I have found that Mathematica v5.2 evaluates BesselJ and LegendreP
differently. Why is this? I have written this test below to illustrate
the timing.

In[11]:=
k=10000;
n=51;
m=Random[Integer,{0,n}];
x=Random[Real,{0,1}];
P[y_]=LegendreP[n,m,y];
J[y_]=BesselJ[n,y];
Timing[Do[LegendreP[n,m,x],{k}]]
Timing[Do[P[x],{k}]]
Timing[Do[BesselJ[n,x],{k}]]
Timing[Do[J[x],{k}]]

Out[17]=
{4.531 Second,Null}

Out[18]=
{0.484 Second,Null}

Out[19]=
{0.61 Second,Null}

Out[20]=
{0.657 Second,Null}

The emphasis here is with the Associated Legendre Function, since it is
a bottel neck of my current calculations for big n's (n>50), used
inside NIntegrate.
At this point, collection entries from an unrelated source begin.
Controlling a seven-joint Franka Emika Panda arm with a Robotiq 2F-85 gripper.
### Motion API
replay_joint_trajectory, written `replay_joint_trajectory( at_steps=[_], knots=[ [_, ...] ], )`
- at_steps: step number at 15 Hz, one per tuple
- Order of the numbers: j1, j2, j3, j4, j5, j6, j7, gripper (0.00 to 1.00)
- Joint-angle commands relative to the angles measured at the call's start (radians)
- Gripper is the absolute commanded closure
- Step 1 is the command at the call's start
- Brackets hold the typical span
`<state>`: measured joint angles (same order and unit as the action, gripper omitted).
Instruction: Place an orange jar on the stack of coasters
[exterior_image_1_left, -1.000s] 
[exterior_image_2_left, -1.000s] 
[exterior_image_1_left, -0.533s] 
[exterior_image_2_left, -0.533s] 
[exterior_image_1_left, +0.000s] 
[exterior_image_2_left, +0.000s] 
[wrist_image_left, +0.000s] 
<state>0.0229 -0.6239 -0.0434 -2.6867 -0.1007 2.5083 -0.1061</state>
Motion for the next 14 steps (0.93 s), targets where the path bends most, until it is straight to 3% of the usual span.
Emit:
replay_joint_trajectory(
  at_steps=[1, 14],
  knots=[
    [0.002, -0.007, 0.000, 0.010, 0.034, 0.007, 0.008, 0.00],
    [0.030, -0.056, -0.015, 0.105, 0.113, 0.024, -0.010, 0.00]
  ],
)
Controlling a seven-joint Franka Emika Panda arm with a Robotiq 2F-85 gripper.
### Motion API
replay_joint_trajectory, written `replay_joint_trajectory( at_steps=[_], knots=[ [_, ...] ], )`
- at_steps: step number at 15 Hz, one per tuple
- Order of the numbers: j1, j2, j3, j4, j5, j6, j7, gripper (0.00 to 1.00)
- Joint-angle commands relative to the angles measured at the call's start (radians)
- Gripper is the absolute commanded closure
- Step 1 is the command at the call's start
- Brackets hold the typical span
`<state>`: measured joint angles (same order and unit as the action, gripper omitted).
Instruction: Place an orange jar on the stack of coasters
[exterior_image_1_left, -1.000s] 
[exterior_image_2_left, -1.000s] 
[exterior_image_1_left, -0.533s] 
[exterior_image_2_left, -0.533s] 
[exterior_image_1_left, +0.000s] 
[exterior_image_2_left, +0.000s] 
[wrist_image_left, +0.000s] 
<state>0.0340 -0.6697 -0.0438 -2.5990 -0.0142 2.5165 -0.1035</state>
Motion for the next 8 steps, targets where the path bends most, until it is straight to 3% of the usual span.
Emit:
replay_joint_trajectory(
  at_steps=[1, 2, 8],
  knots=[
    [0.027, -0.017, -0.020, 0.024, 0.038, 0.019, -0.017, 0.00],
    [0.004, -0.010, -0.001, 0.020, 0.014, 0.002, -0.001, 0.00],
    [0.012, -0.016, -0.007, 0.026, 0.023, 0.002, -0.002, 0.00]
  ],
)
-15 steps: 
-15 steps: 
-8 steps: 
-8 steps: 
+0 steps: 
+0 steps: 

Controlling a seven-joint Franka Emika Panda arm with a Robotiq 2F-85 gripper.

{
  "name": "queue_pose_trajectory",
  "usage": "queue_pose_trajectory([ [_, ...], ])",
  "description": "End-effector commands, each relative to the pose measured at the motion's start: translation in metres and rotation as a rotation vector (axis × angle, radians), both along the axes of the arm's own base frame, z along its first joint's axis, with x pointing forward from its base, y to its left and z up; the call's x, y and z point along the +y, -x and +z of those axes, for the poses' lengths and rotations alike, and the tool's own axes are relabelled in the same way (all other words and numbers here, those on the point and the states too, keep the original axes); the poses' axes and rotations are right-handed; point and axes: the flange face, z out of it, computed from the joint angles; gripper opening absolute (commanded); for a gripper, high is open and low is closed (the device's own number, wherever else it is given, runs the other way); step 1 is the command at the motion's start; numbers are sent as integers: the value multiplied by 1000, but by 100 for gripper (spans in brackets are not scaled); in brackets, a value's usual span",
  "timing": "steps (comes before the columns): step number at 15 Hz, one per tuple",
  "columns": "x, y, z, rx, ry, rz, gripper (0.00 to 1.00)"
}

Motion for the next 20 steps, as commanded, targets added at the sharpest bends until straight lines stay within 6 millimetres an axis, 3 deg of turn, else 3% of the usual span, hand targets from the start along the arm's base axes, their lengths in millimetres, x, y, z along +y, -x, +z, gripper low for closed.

The form LegendreP[n,m,x] takes longer to evaluate
than in extended form (P[y])? If I try to use the extended form to do
some numerical integration, it results in a wrong result even though
it is faster.

When plotting the functions, it seems to show some numerical
instabilities (for low m):

n = 51; m = 3;
Plot[LegendreP[n, m, x], {x, 0, 1}, PlotRange -> All, PlotPoints ->
100];
Plot[P[x], {x, 0, 1}, PlotRange -> All, PlotPoints -> 100];

And it is worse for m=0. Does Mathematica evaluate LegendreP
differently for high n's, why does it take so long? Is there any way
that I build an array of extended Associated Legendre functions, so as
to speed up calculations and wouldn't fail numerically as above?